안녕하세요 혹시 이 코드를 그대로 실행하면 정확도가 다른데 추가적으로 수정해야 될까요?

song9
2025.04.11 22:12

test_transform에 ToPILImage(), ToTensor()를 빼먹었네요;; 수정했습니다. 다시 해보니 public 0.88 나옵니다.

최재욱
2025.04.12 01:17

네 확인했습니다. 감사드립니다

최재욱
2025.04.12 01:27

그런데 public 상에서 0.10 이 나오는 것 같습니다
val_acc 는 0.85가 나옵니다

song9
2025.04.14 10:39

확인해보니 DataLoader에 Generator까지 지정해줘야 완전히 랜덤성 제어가 되네요.

g = torch.Generator()
g.manual_seed(SEED)
train_loader = DataLoader(train_dataset, batch_size=BATCH_SIZE, shuffle=True, collate_fn=collate_fn_train_transform, generator=g)

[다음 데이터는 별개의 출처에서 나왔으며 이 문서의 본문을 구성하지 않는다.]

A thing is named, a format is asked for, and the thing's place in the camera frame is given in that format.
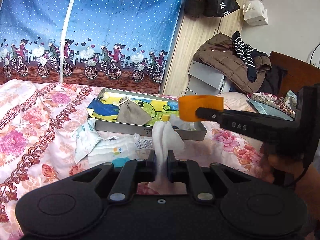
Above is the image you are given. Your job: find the white towel with blue print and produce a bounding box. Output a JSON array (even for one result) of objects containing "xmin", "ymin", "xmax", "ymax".
[{"xmin": 87, "ymin": 134, "xmax": 140, "ymax": 167}]

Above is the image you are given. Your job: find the white cloth with label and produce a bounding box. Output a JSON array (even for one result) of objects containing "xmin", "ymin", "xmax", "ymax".
[{"xmin": 133, "ymin": 133, "xmax": 154, "ymax": 150}]

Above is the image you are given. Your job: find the white fluffy cloth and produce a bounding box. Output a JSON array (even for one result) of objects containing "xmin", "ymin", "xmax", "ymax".
[{"xmin": 152, "ymin": 121, "xmax": 184, "ymax": 185}]

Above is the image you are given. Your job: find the pale green tissue pack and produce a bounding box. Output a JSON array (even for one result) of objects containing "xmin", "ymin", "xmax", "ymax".
[{"xmin": 73, "ymin": 118, "xmax": 102, "ymax": 164}]

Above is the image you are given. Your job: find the grey drawstring pouch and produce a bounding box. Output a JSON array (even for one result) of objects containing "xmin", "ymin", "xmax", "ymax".
[{"xmin": 113, "ymin": 97, "xmax": 152, "ymax": 125}]

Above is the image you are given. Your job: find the right hand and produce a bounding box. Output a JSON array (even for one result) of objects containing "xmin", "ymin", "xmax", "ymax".
[{"xmin": 260, "ymin": 143, "xmax": 319, "ymax": 220}]

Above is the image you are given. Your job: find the teal striped pillow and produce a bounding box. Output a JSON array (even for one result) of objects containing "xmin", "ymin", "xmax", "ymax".
[{"xmin": 247, "ymin": 100, "xmax": 294, "ymax": 121}]

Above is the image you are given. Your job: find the floral patterned pillow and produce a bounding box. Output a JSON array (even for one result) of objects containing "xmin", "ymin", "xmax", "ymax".
[{"xmin": 248, "ymin": 90, "xmax": 297, "ymax": 118}]

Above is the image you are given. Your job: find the grey shallow tray box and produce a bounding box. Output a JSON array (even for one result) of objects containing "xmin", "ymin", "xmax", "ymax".
[{"xmin": 87, "ymin": 88, "xmax": 207, "ymax": 141}]

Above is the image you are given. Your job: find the dark wooden headboard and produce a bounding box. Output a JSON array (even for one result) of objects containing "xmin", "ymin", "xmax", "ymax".
[{"xmin": 270, "ymin": 51, "xmax": 320, "ymax": 97}]

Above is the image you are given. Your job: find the blue yellow cartoon cloth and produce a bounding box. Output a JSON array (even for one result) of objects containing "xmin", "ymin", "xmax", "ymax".
[{"xmin": 87, "ymin": 93, "xmax": 179, "ymax": 127}]

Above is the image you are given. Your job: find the grey white drawer box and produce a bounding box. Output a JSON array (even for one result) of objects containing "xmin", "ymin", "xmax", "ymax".
[{"xmin": 182, "ymin": 61, "xmax": 232, "ymax": 95}]

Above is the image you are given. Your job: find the striped black white garment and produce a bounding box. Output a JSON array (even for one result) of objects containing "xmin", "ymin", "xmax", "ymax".
[{"xmin": 231, "ymin": 31, "xmax": 257, "ymax": 82}]

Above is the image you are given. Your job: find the brown puffer jacket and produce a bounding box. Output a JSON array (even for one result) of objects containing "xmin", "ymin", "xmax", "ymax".
[{"xmin": 193, "ymin": 34, "xmax": 272, "ymax": 94}]

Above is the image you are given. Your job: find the pink floral bedsheet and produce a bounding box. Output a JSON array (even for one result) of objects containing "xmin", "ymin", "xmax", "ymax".
[{"xmin": 1, "ymin": 80, "xmax": 267, "ymax": 239}]

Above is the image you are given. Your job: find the white paper gift bag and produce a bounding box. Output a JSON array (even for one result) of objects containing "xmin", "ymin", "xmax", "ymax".
[{"xmin": 242, "ymin": 0, "xmax": 268, "ymax": 26}]

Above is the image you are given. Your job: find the wooden wardrobe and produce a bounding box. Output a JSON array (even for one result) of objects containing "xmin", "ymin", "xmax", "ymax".
[{"xmin": 159, "ymin": 5, "xmax": 244, "ymax": 96}]

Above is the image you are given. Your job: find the blue bicycle print wardrobe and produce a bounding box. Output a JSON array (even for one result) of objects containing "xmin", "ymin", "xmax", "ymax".
[{"xmin": 1, "ymin": 0, "xmax": 182, "ymax": 93}]

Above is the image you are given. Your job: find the black hanging bag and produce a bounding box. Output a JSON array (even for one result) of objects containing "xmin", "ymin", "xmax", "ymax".
[{"xmin": 184, "ymin": 0, "xmax": 240, "ymax": 18}]

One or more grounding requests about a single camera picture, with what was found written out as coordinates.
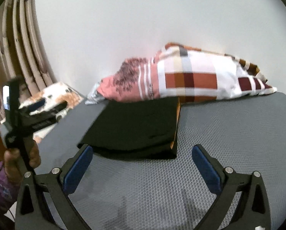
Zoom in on black pants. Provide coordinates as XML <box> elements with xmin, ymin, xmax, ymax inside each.
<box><xmin>77</xmin><ymin>97</ymin><xmax>181</xmax><ymax>160</ymax></box>

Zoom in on purple patterned sleeve forearm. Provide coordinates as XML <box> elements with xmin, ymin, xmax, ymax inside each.
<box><xmin>0</xmin><ymin>161</ymin><xmax>20</xmax><ymax>215</ymax></box>

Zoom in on person's left hand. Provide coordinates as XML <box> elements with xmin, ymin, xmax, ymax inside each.
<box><xmin>4</xmin><ymin>140</ymin><xmax>41</xmax><ymax>184</ymax></box>

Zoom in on floral orange rose pillow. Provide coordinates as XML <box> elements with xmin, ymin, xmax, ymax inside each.
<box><xmin>0</xmin><ymin>81</ymin><xmax>84</xmax><ymax>145</ymax></box>

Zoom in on light blue striped cloth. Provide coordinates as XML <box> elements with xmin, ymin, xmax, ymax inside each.
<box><xmin>85</xmin><ymin>82</ymin><xmax>107</xmax><ymax>105</ymax></box>

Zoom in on beige pleated curtain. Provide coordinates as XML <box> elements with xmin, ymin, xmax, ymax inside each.
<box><xmin>0</xmin><ymin>0</ymin><xmax>53</xmax><ymax>123</ymax></box>

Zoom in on grey mesh mattress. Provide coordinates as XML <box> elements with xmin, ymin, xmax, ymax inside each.
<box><xmin>32</xmin><ymin>91</ymin><xmax>286</xmax><ymax>230</ymax></box>

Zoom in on pink patchwork folded quilt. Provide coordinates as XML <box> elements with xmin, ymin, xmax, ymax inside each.
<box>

이렇게 고정하고 제출했을 때 2번 모두 0.888 나왔습니다. 

이외에 생각해볼 수 있는 문제는 모델 파라미터 초기화 문제입니다.VGG 논문에서도 깊은 layer의 네트워크를 학습시킬 때 11 weights layer로 구성된 네트워크 중 7개의 layer 파라미터를 복사해서 파라미터 초기화에 사용했습니다. 저도 vgg를 사용하는 이후 코드에서는 vgg11을 먼저 학습시키고 feature extractor에서는 4개의 conv. layer를, classifier에서는 3개의 layer 전부를 복사해서 파라미터 초기화에 사용합니다.